One thing we learned this holiday season: And how can supermarkets adapt to prepare for the new year?


As inflation and a pending recession continue to loom over Americans’ lives, holiday shoppers are more price-sensitive than ever before. With recent data collected over the holidays, revealing that consumers are changing their shopping behaviors retailers need to start executing merchandising strategies now to brace themselves for the upcoming year or risk massive impacts to their bottom lines in the new normal. Read on for the top trends that our research uncovered about consumer behaviors/preferences around holiday shopping, how these trends will overwhelmingly have a long lasting impact on supermarket chains and how business leaders can adapt. 

Tightening budgets

Based on the current economic climate, it should come as no surprise that many people are feeling a pinch this year, and our research supports this. According to the data, a majority of consumers (63%) say inflation and the looming recession have impacted the way they plan to shop for the coming holidays, and even more (74%) are tightening their budgets as a result. Additionally, in order to combat this impact and save money on gifts and other holiday goods, 49 percent plan to shop for deals and sales, and 37% plan to limit the number of people they buy gifts for. 
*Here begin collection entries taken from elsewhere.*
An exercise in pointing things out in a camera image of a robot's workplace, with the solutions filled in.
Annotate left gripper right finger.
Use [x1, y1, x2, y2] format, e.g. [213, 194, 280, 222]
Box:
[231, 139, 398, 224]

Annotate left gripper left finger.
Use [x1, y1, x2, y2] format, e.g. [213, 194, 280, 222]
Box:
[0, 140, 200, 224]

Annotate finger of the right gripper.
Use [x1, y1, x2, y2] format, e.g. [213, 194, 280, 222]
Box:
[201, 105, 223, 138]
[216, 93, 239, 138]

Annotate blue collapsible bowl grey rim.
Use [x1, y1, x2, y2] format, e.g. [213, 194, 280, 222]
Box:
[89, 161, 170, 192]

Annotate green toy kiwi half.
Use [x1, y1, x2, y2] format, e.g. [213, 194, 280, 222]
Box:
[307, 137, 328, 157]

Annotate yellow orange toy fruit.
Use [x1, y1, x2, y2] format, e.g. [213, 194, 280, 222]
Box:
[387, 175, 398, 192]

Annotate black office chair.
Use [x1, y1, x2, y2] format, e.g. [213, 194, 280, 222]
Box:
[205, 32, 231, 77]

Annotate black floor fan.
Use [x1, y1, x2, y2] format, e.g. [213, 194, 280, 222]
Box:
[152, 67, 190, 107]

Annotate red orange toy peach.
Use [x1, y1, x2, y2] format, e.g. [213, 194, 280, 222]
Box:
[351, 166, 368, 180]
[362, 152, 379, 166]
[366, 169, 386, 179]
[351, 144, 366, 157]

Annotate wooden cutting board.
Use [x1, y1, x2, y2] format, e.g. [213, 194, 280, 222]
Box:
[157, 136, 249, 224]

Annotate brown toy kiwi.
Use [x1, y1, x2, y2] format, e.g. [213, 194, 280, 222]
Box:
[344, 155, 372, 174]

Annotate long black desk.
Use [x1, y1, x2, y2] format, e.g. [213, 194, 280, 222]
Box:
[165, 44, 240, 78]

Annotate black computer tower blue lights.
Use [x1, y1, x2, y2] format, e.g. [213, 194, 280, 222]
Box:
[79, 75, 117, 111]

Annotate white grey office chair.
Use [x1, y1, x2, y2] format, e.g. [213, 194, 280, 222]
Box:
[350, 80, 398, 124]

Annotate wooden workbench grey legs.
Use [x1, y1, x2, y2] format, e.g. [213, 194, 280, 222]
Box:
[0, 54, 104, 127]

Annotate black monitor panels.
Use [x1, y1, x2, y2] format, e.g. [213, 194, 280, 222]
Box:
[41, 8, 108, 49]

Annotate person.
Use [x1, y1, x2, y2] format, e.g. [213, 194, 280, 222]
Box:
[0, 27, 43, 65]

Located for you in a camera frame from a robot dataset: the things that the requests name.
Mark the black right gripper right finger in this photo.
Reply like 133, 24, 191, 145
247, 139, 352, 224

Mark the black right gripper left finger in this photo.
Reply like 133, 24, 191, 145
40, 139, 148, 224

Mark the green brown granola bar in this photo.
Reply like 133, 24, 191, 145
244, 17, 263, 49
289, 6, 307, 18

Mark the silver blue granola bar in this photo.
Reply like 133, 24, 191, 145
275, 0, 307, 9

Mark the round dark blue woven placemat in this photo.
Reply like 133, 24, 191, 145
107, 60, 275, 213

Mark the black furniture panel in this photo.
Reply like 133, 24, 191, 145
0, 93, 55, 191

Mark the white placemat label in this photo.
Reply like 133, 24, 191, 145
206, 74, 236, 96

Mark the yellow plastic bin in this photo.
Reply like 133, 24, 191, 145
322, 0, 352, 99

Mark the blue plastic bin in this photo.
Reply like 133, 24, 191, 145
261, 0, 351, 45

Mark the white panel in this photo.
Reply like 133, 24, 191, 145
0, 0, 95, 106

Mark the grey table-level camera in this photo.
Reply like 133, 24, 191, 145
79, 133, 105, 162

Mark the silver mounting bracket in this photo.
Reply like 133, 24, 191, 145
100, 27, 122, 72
To respond successfully to consumers tightening their holiday budgets, supermarkets will need to get creative with merchandising to set themselves apart from other brands they’re competing with. TEMPO Process Automation offers a potential solution —Vision Based Inventory Management Solution (VIMS). Our proprietary algorithm allows stores to see how their products are performing in real time. This means retailers can effectively and efficiently restock merchandise or get up-to-the-minute inventory counts during the busiest shopping time of the year, which can (in turn) alleviate cost concerns. 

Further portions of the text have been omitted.